Do you ever borrow from other cultures in your work?

Personal Language: Millennium Journal (stitched 2006)

I’ve felt so much power within the art from other cultures that I’ve wanted to have that same kind of power in my own work. I taught myself how to dye, paint and print fabrics like they do in Japan, Australia, or Africa, and how they do mirror and kantha embroidery in India and Pakistan. I was looking for a way to have my own work enter the intuitive and abstract.

I admit that I felt that these ways of working were available to me to use in my art just as much as the western realist tradition was available to me. From the very beginning of my quilt making I realised that all those triangles and squares and circles have been around the world FOREVER as a language. They were not used as much in the ‘civilised’ world of Greek/Renaissance tradition. Those repeated geometric shapes are the basis of traditional quilt pattern. I was able to understand my own tradition of north American quilt design better by learning the variety of meanings the shapes had in other cultures. I’ve used these first shapes like a code.

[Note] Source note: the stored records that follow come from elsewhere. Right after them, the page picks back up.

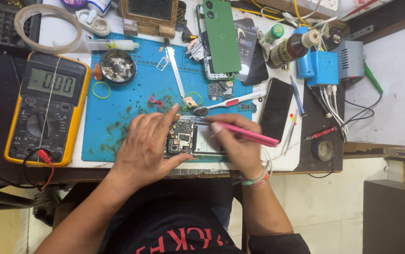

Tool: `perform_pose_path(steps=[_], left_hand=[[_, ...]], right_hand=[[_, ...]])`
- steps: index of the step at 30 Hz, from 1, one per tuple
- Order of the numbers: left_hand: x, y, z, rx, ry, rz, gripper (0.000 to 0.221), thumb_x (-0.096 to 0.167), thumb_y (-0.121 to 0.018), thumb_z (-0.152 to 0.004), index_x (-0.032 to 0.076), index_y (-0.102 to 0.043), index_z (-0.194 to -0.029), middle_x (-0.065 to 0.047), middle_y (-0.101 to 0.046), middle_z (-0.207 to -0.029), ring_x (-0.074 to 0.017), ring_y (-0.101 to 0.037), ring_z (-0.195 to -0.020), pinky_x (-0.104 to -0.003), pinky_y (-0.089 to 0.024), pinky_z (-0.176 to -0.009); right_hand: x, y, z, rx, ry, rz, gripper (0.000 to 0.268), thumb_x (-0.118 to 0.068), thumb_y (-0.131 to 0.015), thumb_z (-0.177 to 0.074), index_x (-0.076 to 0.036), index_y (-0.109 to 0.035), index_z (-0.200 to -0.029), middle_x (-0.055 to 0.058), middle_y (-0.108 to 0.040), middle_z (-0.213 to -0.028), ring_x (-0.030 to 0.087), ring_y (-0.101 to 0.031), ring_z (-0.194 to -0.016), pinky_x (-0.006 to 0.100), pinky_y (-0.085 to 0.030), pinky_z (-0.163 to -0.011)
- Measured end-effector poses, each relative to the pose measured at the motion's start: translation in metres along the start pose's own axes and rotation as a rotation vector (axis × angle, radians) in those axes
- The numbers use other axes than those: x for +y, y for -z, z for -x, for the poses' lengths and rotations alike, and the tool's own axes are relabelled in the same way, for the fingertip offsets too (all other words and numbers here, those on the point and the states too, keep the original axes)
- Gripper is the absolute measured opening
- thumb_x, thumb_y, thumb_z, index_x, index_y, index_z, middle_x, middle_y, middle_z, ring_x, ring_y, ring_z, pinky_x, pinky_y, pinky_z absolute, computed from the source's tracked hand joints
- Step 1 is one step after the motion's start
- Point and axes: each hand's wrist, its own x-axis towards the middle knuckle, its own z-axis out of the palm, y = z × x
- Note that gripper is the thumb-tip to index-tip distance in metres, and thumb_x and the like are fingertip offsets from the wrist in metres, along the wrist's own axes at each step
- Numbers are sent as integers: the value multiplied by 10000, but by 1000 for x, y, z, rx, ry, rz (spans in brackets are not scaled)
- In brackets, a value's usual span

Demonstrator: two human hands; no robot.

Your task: The person cleans a mobile phone circuit board with a brush, applies a substance from a syringe, and heats a component using a hot air tool while holding it with tweezers.

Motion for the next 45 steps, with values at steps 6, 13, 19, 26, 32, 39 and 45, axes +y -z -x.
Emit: perform_pose_path(steps=[6,13,19,26,32,39,45], left_hand=[[0,0,-1,5,-4,18,1089,478,-870,-692,-61,-367,-1494,-122,-640,-1269,-321,-558,-1162,-485,-388,-1027],[-1,1,-1,3,-5,14,1078,481,-876,-683,-55,-388,-1481,-127,-622,-1247,-324,-556,-1147,-489,-390,-1015],[0,1,-1,2,5,2,1083,486,-884,-680,-47,-396,-1488,-166,-603,-1197,-342,-550,-1145,-497,-392,-1022],[-1,2,0,12,-19,32,1075,463,-874,-699,-53,-370,-1496,-169,-618,-1203,-348,-556,-1150,-513,-383,-1035],[-3,0,2,24,-22,32,1077,449,-871,-723,-51,-340,-1516,-189,-606,-1157,-359,-554,-1151,-527,-376,-1052],[-2,1,1,15,-9,29,1078,472,-871,-717,-36,-349,-1512,-191,-607,-1155,-360,-554,-1139,-524,-379,-1043],[-1,1,1,17,-6,27,1086,486,-871,-707,-32,-355,-1510,-192,-608,-1158,-359,-557,-1134,-520,-384,-1035]], right_hand=[[6,-25,0,-20,-87,25,120,-53,-779,-904,20,-756,-997,35,-748,-845,32,-647,-730,200,-535,-640],[4,-29,-1,-37,-55,53,100,-54,-772,-914,17,-757,-983,31,-748,-842,29,-649,-743,195,-539,-659],[3,-30,-2,-55,2,94,105,-56,-772,-914,13,-762,-992,36,-757,-851,33,-662,-747,195,-545,-663],[3,-30,-1,-53,16,103,94,-49,-771,-917,19,-758,-981,25,-742,-808,31,-642,-711,197,-525,-630],[5,-30,-1,-77,-13,105,106,-61,-764,-924,19,-753,-993,11,-715,-756,21,-601,-655,192,-489,-580],[6,-30,-2,-72,12,104,100,-56,-766,-925,18,-750,-990,10,-719,-778,20,-607,-681,194,-498,-600],[5,-30,-3,-75,55,118,101,-52,-768,-919,16,-751,-991,9,-734,-810,22,-627,-710,195,-511,-624]])
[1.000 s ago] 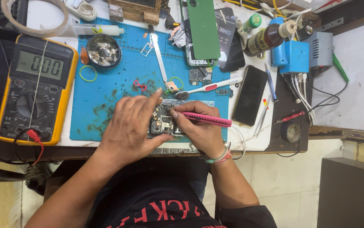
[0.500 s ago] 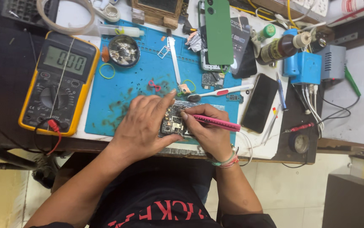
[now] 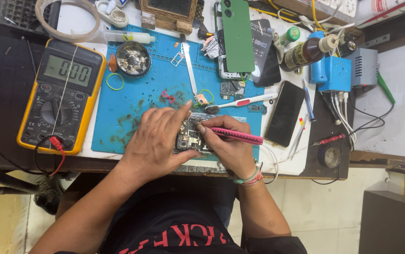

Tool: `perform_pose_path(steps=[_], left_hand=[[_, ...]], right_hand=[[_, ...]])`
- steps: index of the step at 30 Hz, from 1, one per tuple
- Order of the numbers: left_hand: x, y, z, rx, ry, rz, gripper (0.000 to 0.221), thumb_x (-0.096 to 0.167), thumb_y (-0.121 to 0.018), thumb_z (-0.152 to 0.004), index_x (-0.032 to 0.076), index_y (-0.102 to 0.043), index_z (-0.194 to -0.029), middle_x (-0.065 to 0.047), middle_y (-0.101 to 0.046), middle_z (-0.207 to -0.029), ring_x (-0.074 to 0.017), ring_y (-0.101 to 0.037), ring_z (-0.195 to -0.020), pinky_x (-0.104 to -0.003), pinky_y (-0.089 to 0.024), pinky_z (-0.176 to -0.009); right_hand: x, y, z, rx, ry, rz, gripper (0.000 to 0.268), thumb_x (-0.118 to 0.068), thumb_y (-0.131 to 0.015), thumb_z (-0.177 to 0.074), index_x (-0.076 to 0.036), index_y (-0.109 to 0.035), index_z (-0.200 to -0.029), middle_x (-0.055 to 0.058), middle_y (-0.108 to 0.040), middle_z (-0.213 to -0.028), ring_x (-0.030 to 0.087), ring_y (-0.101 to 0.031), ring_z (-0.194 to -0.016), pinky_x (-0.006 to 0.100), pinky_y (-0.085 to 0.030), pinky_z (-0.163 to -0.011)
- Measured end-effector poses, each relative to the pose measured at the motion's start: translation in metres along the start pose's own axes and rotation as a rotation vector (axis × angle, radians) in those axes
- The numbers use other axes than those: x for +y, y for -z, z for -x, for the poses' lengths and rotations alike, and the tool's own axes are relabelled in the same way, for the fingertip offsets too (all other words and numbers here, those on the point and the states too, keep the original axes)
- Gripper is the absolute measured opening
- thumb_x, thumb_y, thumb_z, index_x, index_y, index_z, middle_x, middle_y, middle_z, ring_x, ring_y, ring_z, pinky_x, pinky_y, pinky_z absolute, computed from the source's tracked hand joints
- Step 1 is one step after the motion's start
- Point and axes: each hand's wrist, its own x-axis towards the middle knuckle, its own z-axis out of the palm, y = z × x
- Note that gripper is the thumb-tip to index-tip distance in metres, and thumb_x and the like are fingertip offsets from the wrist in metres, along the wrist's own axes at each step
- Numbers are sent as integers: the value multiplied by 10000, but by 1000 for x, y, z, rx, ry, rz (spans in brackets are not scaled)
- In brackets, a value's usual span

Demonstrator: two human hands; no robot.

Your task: The person cleans a mobile phone circuit board with a brush, applies a substance from a syringe, and heats a component using a hot air tool while holding it with tweezers.

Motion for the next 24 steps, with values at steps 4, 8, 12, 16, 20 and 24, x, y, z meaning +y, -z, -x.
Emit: perform_pose_path(steps=[4,8,12,16,20,24], left_hand=[[0,0,0,-10,5,6,1081,477,-874,-713,-36,-356,-1511,-188,-609,-1148,-354,-562,-1126,-515,-388,-1029],[0,0,1,16,-16,-4,1075,485,-867,-717,-35,-360,-1510,-187,-613,-1171,-356,-564,-1139,-516,-386,-1036],[1,1,0,7,-14,-6,1062,492,-860,-734,-36,-365,-1512,-183,-615,-1173,-356,-565,-1137,-511,-387,-1040],[1,3,1,34,-29,13,1026,476,-856,-748,-39,-380,-1497,-215,-607,-1255,-378,-557,-1191,-511,-379,-1060],[1,4,2,103,11,93,949,424,-863,-760,-25,-432,-1476,-233,-586,-1351,-385,-566,-1247,-501,-409,-1062],[0,2,6,189,60,163,859,337,-880,-789,-19,-473,-1457,-224,-580,-1383,-373,-592,-1250,-483,-449,-1079]], right_hand=[[2,0,1,-1,-28,-32,95,-49,-766,-923,18,-754,-990,10,-722,-806,23,-606,-703,196,-497,-616],[8,1,4,19,-83,-111,108,-41,-757,-950,38,-748,-1023,43,-720,-816,46,-600,-694,208,-483,-602],[10,16,18,41,67,-315,203,-122,-672,-1049,33,-686,-1178,126,-773,-1093,138,-748,-935,278,-605,-828],[12,37,29,142,156,-26,358,-273,-645,-1027,-4,-688,-1258,149,-792,-1016,150,-776,-829,261,-602,-722],[0,49,27,36,366,553,533,-377,-783,-863,-31,-675,-1253,131,-754,-1124,311,-712,-1054,392,-543,-905],[-17,52,14,-197,398,768,909,-487,-900,-658,5,-570,-1348,175,-635,-1367,422,-571,-1268,504,-422,-1071]])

It’s that secret language that I love about primitive art. However, I see now that in a modernist sense, what I was doing was using the ‘other’ way of seeing the world. I still want to continue to borrow repeated arrangements of first shapes and shiny surfaces because I believe it to be a multicultural language that can be understood by all of us in the world. Aren’t we are all ethnic?

2 comments:

magsramsay said...

Most definately! Although I don't think any culture can claim particular symbols as exclusively theirs.'Civilisation on Loan' by Heinz Edgar Kiewe which tracks the spread of ideas and inventions from East to West has influenced me a lot ( signed copy bought by my mother in the 1980's) and more recently Sheila Paines 'Embroidered Textiles' with its emphasis on symbolism.
I would say what is important is that the symbols and shapes used mean something to you personally, as Alison Schwabe says on her website in her 'pet peeves':
" I always design from what I have experienced, rarely anything pictorial, but mostly wrapping up that real experience in an abstract of shape or pattern, this then expressed in groups of colours I associate with that experience."

Judy Martin said...

Sheila Paine's books have had a huge influence on me. Her book Embroidered Textiles opened a door on symbolism in world embroidery when it first came out in the early 90's. Another book I like is a children's book called 'First Shapes'. I still refer to it, and use it when I teach. Jung also thought of simple geometrics as humanity's first shapes which are universal.